My only worry deals with how most of the humor of the issue is created, and that’s largely with pop culture references. One or two bits of fanservice is typically fine–throw in the Bowie and the five hour energy–but here we get some Terminator, Airplane, and even Austin Powers (“frickin’ lasers!”). It teeters on the edge of being a bit too precious, and unfortunately the attempt at timeliness seems to only apply to a time several decades ago. Luckily, it never teeters completely over that edge, and the snappy main characters’ wit provide enough funny bits to sustain interest without they somewhat eye-rolling references. Let’s hope that in future issues Van Lente leans more on this style to keep his characters interesting.
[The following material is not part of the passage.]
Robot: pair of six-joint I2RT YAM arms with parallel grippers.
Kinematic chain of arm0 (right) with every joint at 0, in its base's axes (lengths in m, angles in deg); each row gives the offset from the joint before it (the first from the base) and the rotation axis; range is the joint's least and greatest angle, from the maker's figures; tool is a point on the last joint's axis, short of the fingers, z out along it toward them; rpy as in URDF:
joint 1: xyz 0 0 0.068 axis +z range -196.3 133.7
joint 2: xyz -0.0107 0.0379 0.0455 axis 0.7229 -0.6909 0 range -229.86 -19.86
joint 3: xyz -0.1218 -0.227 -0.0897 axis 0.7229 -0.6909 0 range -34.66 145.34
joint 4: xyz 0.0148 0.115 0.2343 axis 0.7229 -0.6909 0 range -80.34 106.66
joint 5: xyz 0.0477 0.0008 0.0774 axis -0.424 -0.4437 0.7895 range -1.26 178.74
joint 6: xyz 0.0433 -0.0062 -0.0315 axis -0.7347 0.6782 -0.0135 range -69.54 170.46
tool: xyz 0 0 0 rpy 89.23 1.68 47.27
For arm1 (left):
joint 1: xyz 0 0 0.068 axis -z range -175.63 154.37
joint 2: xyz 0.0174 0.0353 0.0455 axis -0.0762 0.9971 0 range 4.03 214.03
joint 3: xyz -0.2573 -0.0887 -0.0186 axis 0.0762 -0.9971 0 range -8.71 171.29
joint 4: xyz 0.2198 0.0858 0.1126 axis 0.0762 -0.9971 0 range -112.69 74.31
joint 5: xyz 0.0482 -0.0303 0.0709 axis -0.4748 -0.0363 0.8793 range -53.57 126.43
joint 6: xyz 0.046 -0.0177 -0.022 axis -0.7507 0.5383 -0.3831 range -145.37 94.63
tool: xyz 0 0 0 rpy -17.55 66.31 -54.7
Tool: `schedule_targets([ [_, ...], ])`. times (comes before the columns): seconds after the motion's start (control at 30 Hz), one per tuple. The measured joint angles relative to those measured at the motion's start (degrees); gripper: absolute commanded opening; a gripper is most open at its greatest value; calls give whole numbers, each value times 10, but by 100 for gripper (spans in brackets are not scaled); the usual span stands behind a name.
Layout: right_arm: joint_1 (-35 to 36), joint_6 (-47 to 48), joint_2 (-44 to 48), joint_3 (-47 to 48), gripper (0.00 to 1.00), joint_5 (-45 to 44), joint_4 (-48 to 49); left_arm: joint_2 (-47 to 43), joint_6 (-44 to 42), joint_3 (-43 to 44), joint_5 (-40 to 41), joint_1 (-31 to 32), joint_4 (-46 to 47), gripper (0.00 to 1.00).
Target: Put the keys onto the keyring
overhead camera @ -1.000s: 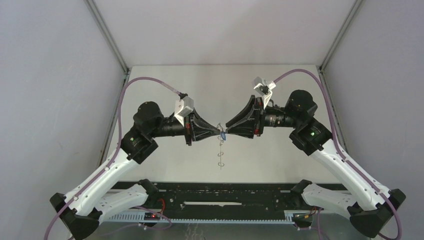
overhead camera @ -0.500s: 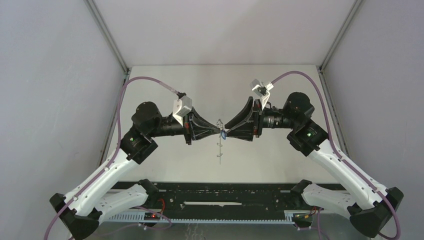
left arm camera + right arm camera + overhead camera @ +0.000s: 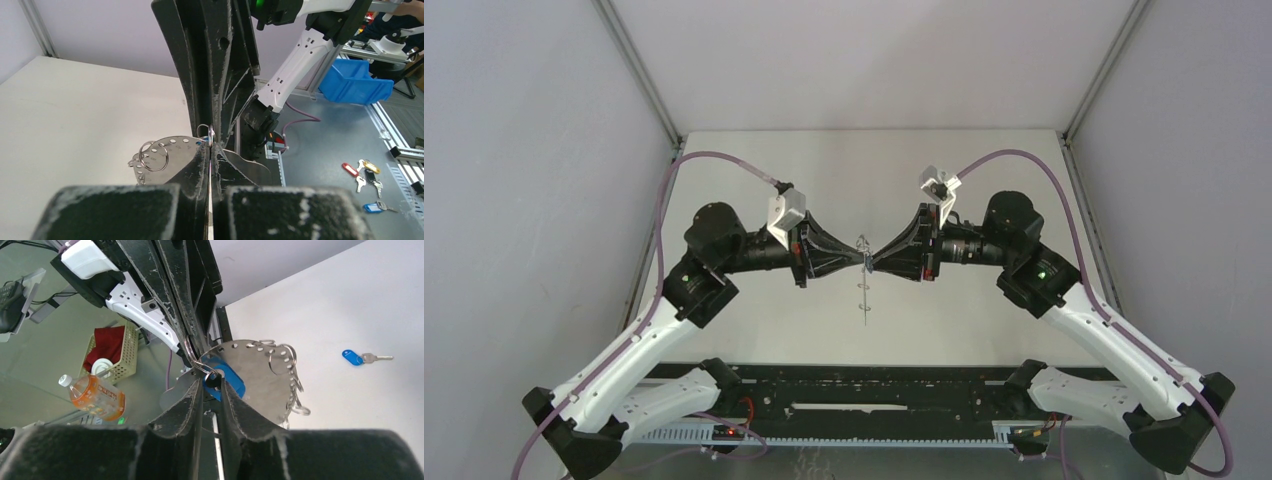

That said, the issue is a whole lot of fun, and while playing on time-travel storytelling tropes, it avoids the easy pitfalls and manages to create a story that is unique and compelling. Although it’s impossible to avoid comparisons to Doctor Who, what makes this an interesting contrast is in how little we know of the ‘Doctor’ character, that of Ivar the Timewalker. His past and motives in recruiting Dr. Sethi in his never-ending battle against the fifth-dimensional Prometheans that forever track him. The fact that there are multiple Ivars that cross paths only deepens the mystery that surrounds him, and the last page reveal regarding Dr. Sethi’s connection to the Prometheans creates a tension on both sides of their new found partnership.
The art here by Clayton Henry is above average, although it has too much of the digitally smoothed look that I generally don’t go for. What it lacks in natural shading, though, it makes up for in great pacing. The action in the first half of the book is breathless and fun, and the representation of panels in empty space as different time periods that the characters travel to, while not wholly unique, is very well done and has a wonderful level of depth. It lacks in the talking head scenes where there’s a lot of expository storytelling, but when the action and big sci-fi moments come, Henry shines.
While not the best thing Valiant is putting out currently, this one is certainly worth a read, especially if you're into time travel stories. Henry is a great choice for the varied settings that this story will inevitably explore, and Van Lente has a sense of humor that lends itself to creating likable globe/time-trotters. With the next few issues, we’ll see if they’ve ironed out the tone a bit, but it’s definitely worth keeping an eye on.
Ivar, Timewalker # 1 comes out this Wednesday, 1/21/15 and will be available at your local comic book shop and on Comixology.